Acids, Bases and Titrations FAQ
When do I use Henderson–Hasselbalch instead of an ICE table?
Use Henderson–Hasselbalch (pH = pKₐ + log([A⁻]/[HA])) whenever the flask holds appreciable amounts of BOTH a weak acid and its conjugate base — a prepared buffer, or anywhere on the buffer plateau of a weak-acid titration before equivalence. Use a full ICE table on Kₐ for the initial pH of a pure weak acid, and ICE on K_b of the conjugate base at the equivalence point.
Why isn't the equivalence point always at pH 7?
Only a strong-acid/strong-base titration gives equivalence at pH 7, because its salt is neutral. For a weak acid + strong base the flask at equivalence holds only the conjugate base A⁻, which is weakly basic, so the pH is above 7. For a strong acid + weak base it is below 7 because BH⁺ is weakly acidic.
How do I choose the right indicator for a titration?

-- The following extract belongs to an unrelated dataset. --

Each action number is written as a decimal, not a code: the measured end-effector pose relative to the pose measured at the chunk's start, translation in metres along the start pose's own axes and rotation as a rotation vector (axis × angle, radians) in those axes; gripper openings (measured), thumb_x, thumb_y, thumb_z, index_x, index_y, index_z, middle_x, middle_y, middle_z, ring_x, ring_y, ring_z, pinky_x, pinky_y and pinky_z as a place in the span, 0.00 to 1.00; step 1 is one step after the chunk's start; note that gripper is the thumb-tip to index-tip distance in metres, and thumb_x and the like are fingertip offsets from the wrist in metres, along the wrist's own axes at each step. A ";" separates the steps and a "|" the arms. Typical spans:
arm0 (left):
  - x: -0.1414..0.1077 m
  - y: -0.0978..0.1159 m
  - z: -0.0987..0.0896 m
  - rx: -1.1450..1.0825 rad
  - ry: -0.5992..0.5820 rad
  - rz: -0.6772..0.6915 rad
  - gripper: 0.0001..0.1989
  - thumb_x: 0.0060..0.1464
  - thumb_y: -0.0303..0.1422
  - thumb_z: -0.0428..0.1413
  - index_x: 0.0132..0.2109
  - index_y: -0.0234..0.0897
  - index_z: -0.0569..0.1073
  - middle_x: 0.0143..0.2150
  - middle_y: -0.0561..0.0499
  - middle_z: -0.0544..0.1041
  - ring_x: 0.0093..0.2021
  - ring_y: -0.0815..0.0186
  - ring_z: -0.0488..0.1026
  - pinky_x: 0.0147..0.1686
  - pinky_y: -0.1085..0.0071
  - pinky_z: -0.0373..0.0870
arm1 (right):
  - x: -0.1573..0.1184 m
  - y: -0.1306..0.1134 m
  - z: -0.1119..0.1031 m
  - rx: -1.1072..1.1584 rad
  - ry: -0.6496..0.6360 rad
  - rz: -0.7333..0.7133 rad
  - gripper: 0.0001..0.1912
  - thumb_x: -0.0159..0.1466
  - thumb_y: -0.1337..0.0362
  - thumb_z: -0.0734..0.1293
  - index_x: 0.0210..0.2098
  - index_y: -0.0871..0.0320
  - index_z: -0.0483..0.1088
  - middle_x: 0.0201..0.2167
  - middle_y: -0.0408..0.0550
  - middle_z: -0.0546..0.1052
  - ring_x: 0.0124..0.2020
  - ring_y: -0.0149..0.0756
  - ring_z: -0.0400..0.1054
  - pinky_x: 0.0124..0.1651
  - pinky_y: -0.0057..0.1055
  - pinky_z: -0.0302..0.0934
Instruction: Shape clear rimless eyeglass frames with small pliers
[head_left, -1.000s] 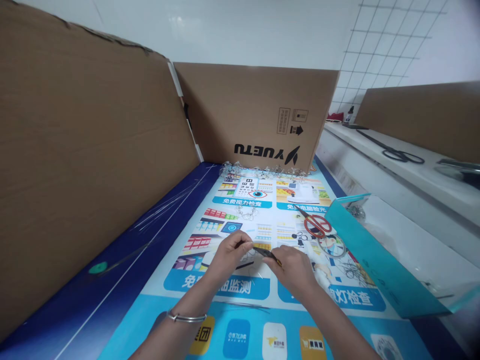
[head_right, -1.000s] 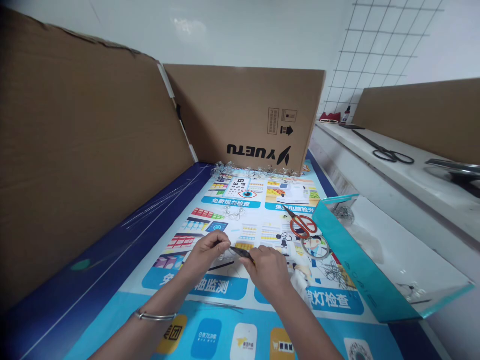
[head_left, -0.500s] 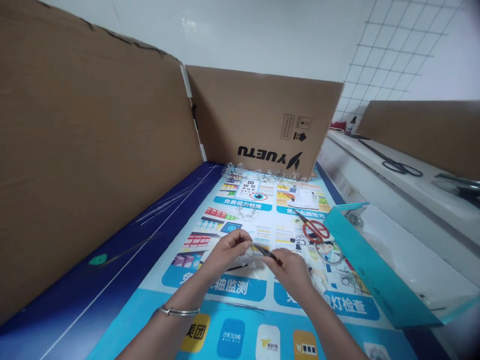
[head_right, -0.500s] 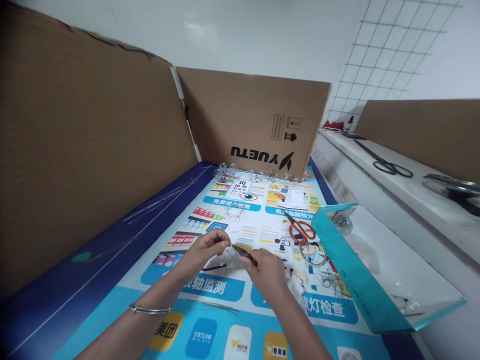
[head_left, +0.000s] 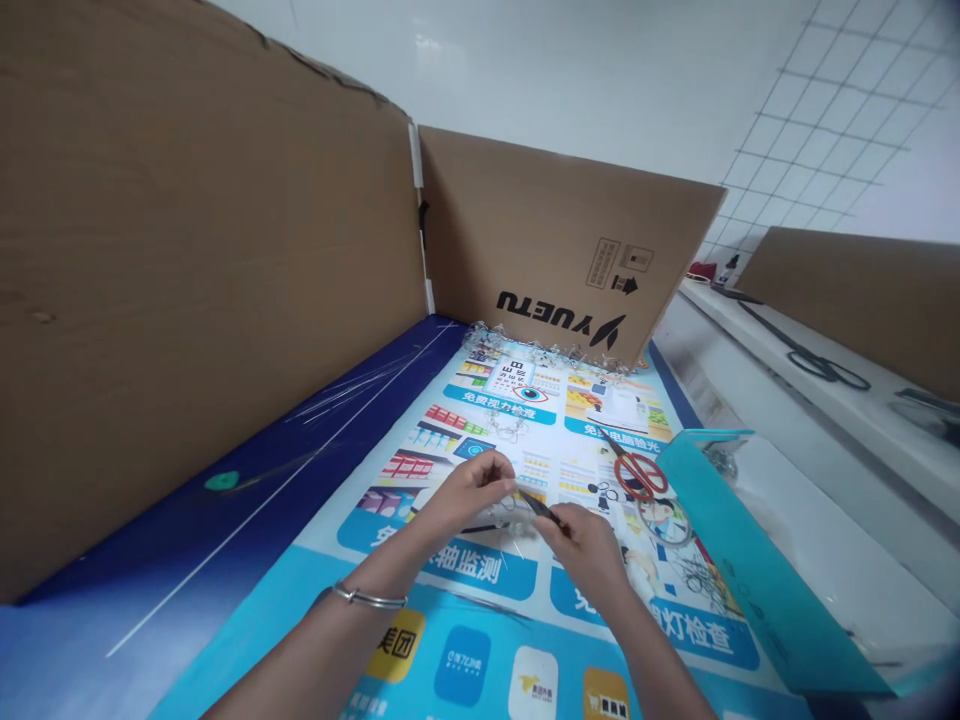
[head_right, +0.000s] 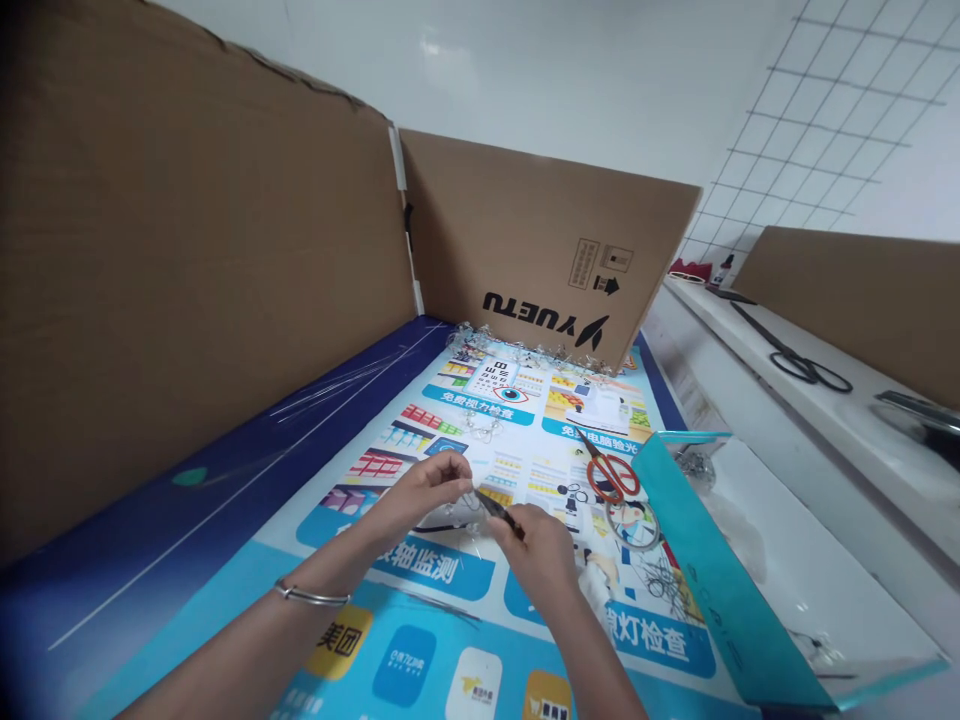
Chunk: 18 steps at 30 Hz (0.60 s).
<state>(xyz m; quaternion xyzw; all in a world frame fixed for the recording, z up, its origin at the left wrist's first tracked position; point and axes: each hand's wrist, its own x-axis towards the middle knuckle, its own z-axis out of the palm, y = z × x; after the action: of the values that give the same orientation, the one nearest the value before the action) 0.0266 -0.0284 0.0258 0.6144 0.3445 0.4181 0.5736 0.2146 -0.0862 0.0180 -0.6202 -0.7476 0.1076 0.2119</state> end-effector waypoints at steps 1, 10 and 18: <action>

Pick an indicator whose transition range straddles the equivalence pH on the steep part of the curve. Strong/strong (eq pH 7): bromothymol blue (about 6.0–7.6) works. Weak acid/strong base (eq pH > 7): use phenolphthalein (about 8.3–10.0). Strong acid/weak base (eq pH < 7): use methyl orange (about 3.1–4.4).

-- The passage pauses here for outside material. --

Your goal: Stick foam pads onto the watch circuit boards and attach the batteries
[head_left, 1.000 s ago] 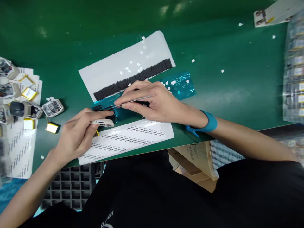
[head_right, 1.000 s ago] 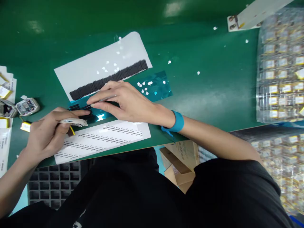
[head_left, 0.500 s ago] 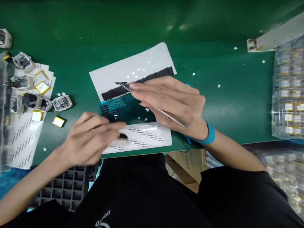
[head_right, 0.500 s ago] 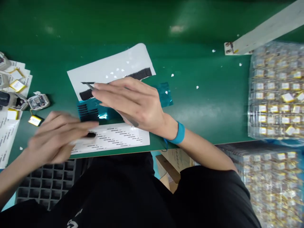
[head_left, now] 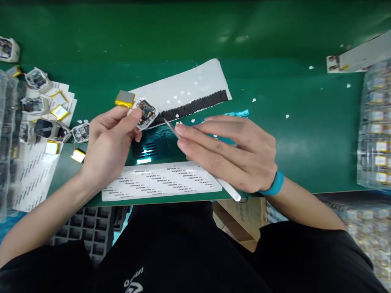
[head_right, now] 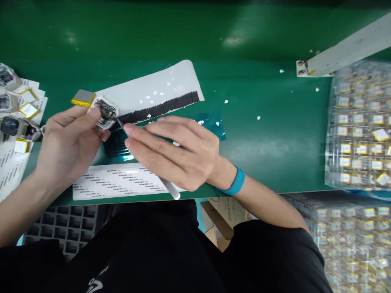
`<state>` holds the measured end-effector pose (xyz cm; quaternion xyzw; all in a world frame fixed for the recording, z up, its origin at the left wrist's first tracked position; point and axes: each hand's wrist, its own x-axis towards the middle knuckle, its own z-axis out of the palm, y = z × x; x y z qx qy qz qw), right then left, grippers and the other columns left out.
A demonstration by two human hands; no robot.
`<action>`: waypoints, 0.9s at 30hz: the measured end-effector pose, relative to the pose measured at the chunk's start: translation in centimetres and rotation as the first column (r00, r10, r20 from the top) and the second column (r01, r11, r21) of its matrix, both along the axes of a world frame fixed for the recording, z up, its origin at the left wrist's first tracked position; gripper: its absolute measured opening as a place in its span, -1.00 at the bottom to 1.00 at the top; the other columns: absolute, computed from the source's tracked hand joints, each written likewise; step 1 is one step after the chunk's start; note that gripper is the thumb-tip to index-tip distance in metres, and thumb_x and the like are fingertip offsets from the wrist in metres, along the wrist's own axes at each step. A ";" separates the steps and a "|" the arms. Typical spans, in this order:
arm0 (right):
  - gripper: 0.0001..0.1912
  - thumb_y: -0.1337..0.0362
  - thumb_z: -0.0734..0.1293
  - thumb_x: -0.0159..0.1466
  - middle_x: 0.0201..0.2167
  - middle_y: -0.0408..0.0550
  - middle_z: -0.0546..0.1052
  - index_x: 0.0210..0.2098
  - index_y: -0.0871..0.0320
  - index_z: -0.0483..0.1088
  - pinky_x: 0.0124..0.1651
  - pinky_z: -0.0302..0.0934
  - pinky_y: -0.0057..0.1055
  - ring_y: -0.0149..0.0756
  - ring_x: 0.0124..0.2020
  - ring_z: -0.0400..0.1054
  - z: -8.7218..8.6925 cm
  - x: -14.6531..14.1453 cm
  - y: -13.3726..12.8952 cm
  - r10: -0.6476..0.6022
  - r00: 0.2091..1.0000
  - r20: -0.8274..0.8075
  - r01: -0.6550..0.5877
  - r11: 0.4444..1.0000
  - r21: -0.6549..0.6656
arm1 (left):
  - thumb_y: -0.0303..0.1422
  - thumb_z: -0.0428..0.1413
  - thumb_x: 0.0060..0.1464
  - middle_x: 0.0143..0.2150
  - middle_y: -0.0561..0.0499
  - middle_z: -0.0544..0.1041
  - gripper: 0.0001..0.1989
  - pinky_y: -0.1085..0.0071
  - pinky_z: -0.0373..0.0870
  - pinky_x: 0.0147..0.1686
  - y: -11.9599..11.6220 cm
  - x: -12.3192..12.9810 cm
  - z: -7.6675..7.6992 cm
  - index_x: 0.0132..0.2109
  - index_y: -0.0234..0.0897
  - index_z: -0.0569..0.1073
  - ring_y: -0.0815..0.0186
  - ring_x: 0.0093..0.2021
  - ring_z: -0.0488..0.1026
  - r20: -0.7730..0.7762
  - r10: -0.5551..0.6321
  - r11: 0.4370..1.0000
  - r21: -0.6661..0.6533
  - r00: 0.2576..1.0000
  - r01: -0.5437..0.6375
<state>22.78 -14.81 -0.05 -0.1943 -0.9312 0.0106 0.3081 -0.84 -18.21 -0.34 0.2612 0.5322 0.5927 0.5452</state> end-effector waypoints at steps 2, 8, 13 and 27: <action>-0.78 0.30 0.40 0.46 0.12 -0.24 0.64 0.07 -0.05 0.54 0.13 0.61 -0.30 -0.32 0.03 0.63 -0.1 -0.4 0.0 0.080 0.997 0.023 -0.083 0.978 0.189 | -0.56 0.32 0.04 -0.40 0.01 0.58 -0.92 0.51 0.49 -0.50 -0.5 0.3 -0.4 -0.39 -0.35 0.62 0.43 -0.48 0.43 -0.028 0.015 0.999 0.030 0.999 -0.015; -0.86 0.27 0.38 0.48 0.05 -0.24 0.68 0.00 0.00 0.57 0.11 0.59 -0.33 -0.40 -0.05 0.62 -0.3 -1.3 -0.4 0.073 0.996 0.045 -0.083 0.951 0.299 | -0.54 0.33 -0.07 -0.46 0.10 0.53 -0.81 0.29 0.71 -0.38 -1.1 1.0 -0.2 -0.50 -0.29 0.48 0.37 -0.47 0.49 -0.053 0.023 0.999 0.028 0.998 -0.022; -0.80 0.33 0.43 0.42 0.04 -0.10 0.69 0.03 0.16 0.57 0.07 0.59 -0.28 -0.33 -0.08 0.61 -0.3 -1.3 -0.7 0.132 0.990 0.053 -0.141 0.955 0.259 | -0.52 0.31 -0.04 -0.44 0.08 0.55 -0.81 0.24 0.70 -0.42 -1.3 0.9 -0.4 -0.49 -0.29 0.47 0.29 -0.46 0.57 -0.101 -0.014 1.000 0.015 0.995 0.016; -0.75 0.27 0.37 0.48 0.11 -0.36 0.66 0.05 -0.24 0.52 0.06 0.55 -0.21 -0.26 -0.04 0.63 -0.5 -1.4 -0.4 0.121 0.986 0.114 -0.087 0.960 -0.267 | -0.51 0.36 0.12 -0.40 0.14 0.60 -0.87 0.45 0.72 -0.39 -2.0 0.8 -0.9 -0.29 -0.17 0.64 0.39 -0.46 0.57 -0.191 -0.053 0.998 0.029 0.980 0.060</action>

What's on the exam for this topic?
Expect pH calculations from [H₃O⁺] or [OH⁻] (route strong bases through pOH first), a buffer pH by Henderson–Hasselbalch, identifying the equivalence pH for each titration type, the half-equivalence shortcut pH = pKₐ, and an n = C × V titration with the vinegar standardisation as the flagship lab example. The datasheet supplies constants, so you are graded on method, not memorising numbers.

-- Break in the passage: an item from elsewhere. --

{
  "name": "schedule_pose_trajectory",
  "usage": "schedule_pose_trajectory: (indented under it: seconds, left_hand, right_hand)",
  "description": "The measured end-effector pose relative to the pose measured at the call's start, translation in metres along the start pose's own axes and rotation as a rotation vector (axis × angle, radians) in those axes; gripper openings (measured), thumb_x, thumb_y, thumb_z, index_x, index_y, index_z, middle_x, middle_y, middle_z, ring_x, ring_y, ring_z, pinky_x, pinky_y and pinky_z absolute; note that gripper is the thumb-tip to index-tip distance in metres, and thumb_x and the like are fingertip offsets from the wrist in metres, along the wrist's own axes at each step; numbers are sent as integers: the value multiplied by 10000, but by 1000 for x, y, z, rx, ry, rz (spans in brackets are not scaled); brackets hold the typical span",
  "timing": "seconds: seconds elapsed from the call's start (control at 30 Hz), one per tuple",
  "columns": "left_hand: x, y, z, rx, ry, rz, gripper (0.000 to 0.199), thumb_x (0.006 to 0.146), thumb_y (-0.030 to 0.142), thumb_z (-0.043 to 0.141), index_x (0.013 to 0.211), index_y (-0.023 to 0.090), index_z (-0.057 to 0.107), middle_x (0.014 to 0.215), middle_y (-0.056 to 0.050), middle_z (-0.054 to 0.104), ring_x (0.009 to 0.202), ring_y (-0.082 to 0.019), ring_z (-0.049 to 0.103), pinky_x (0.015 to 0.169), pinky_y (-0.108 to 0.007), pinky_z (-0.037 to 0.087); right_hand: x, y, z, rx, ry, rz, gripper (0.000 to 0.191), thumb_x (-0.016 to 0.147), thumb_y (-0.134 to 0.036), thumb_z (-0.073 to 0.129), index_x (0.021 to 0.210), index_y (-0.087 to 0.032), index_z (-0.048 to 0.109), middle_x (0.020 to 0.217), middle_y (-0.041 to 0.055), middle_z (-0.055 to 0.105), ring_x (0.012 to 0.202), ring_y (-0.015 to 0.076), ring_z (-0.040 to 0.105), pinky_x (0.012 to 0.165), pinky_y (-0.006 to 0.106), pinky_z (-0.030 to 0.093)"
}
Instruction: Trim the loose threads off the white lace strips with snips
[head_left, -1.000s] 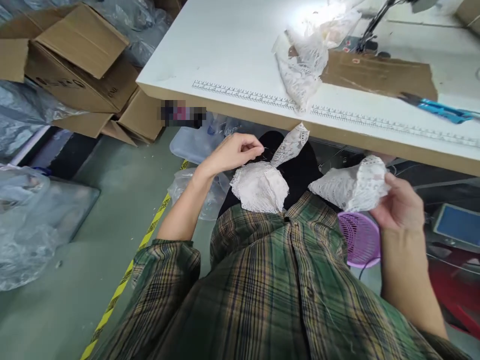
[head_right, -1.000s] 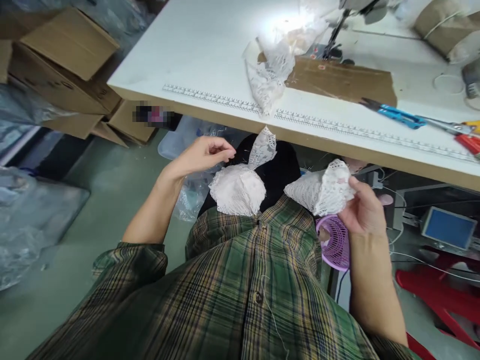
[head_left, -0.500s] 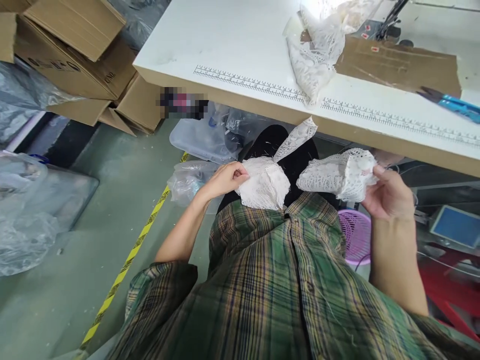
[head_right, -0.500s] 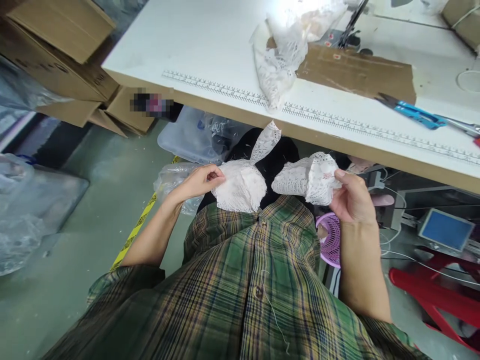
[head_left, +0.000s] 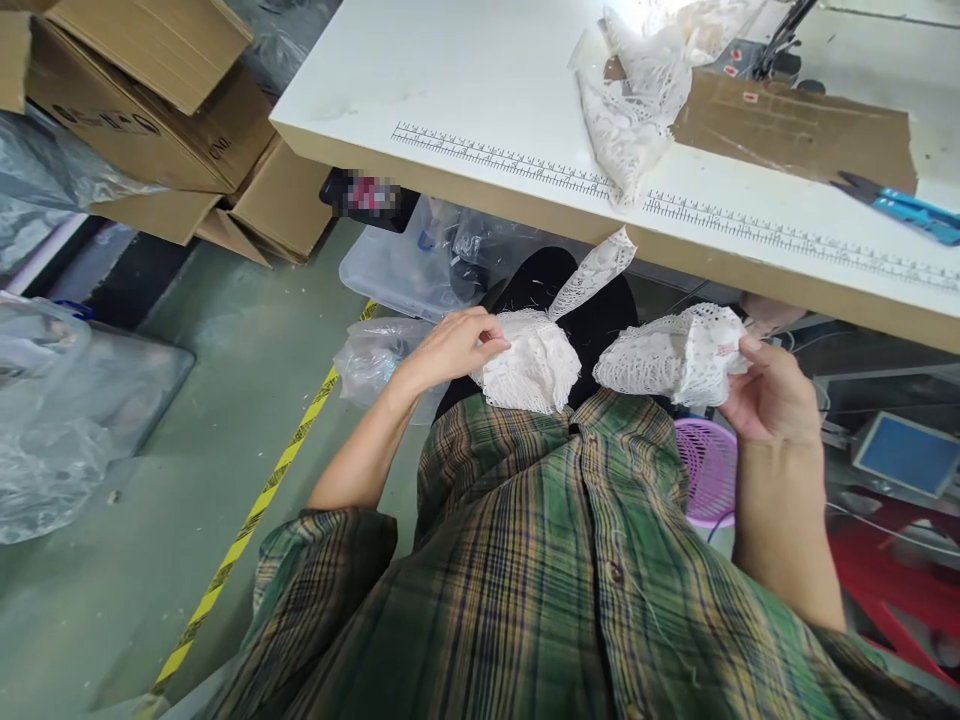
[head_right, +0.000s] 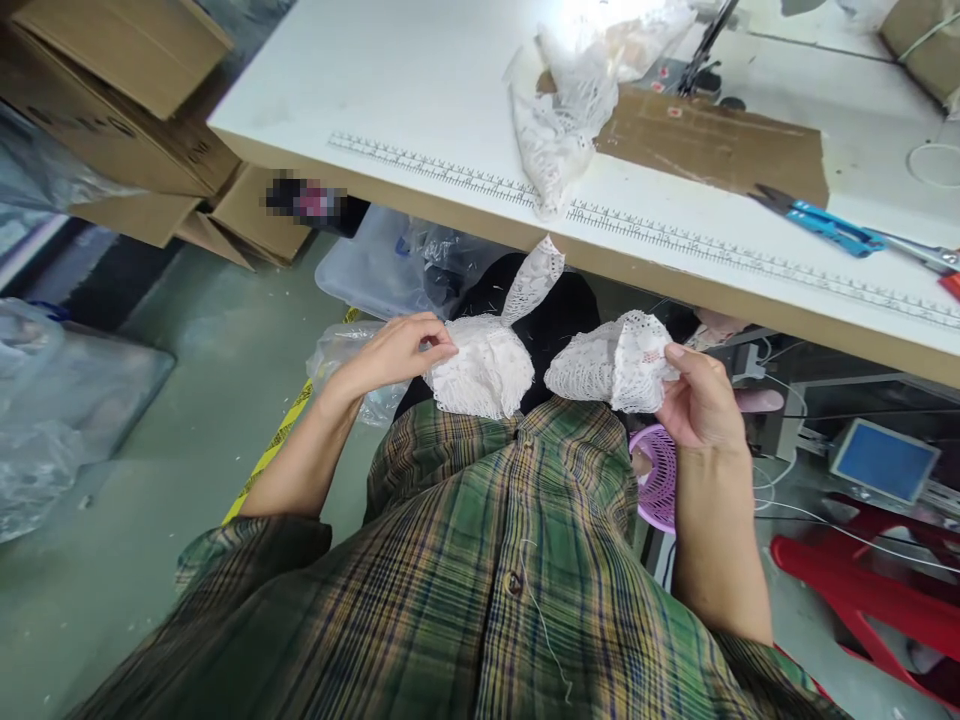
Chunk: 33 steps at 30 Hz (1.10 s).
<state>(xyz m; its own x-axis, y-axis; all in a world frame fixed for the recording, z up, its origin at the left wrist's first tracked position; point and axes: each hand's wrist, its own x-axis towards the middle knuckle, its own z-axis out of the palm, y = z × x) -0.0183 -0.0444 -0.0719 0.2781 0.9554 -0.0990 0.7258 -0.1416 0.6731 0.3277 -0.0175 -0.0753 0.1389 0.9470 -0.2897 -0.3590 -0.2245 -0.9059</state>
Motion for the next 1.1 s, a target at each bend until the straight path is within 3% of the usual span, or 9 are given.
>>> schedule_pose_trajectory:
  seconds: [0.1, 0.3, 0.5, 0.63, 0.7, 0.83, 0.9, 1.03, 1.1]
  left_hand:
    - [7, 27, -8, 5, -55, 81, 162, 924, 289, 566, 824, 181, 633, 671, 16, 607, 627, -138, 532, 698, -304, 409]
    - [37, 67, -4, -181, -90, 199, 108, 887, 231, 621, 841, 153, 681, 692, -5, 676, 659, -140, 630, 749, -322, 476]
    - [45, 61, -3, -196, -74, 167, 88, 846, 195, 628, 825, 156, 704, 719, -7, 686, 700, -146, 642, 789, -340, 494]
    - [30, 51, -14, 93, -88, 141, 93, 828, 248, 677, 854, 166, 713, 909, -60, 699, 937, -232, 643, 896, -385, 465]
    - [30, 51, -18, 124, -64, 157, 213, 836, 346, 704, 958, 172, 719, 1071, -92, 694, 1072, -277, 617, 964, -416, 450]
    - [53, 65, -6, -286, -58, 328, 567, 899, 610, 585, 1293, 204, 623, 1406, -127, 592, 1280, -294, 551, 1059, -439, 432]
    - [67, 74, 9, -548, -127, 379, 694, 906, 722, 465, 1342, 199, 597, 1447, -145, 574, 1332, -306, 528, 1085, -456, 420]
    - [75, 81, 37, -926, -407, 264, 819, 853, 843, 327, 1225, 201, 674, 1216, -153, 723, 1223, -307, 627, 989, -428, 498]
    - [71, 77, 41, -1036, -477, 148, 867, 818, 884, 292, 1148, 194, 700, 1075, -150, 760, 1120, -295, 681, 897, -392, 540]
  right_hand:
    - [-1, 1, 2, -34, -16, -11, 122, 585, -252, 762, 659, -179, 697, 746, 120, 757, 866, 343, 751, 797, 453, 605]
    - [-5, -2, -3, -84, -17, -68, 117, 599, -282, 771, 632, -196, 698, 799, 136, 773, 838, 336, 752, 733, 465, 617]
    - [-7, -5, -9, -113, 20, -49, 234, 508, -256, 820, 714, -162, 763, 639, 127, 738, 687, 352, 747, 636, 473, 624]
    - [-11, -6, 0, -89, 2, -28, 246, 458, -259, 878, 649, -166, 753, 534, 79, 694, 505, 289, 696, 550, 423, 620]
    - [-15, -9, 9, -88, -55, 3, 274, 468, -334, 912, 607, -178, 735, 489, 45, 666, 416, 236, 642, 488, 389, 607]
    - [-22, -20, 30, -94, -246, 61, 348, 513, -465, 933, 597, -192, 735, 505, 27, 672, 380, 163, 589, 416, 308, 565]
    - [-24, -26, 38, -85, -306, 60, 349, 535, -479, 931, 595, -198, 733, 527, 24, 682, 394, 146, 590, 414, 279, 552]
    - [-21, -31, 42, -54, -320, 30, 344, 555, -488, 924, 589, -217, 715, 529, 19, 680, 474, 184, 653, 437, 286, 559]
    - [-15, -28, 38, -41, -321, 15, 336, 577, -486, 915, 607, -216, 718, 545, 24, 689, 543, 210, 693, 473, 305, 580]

How do I get [H₃O⁺] back from a pH?
Invert the log: [H₃O⁺] = 10⁻ᵖᴴ. So pH 4.96 gives [H₃O⁺] = 10⁻⁴˙⁹⁶ ≈ 1.1 × 10⁻⁵ M. For pOH the mirror relation is [OH⁻] = 10⁻ᵖᴼᴴ, and at 25 °C pH + pOH = 14 lets you swap between the two scales.
Exam move
Treat the titration curve as a map and learn which formula lives in which region, because that routing is exactly what the exam tests. Drill the four moves until automatic: a strong acid/base point is just leftover EXCESS (pH = −log of what remains); a buffer point is Henderson–Hasselbalch; half-equivalence is the freebie pH = pKₐ; and a weak-acid equivalence point sits ABOVE 7. Memorise the equivalence-pH rule (SA/SB = 7, WA/SB > 7, SA/WB < 7) and pair each with its indicator, then practise n = C × V with all volumes converted to litres — the single most common slip. Since the datasheet hands you Kₐ, pKₐ and constants, spend your revision on the decision tree, not on rote numbers.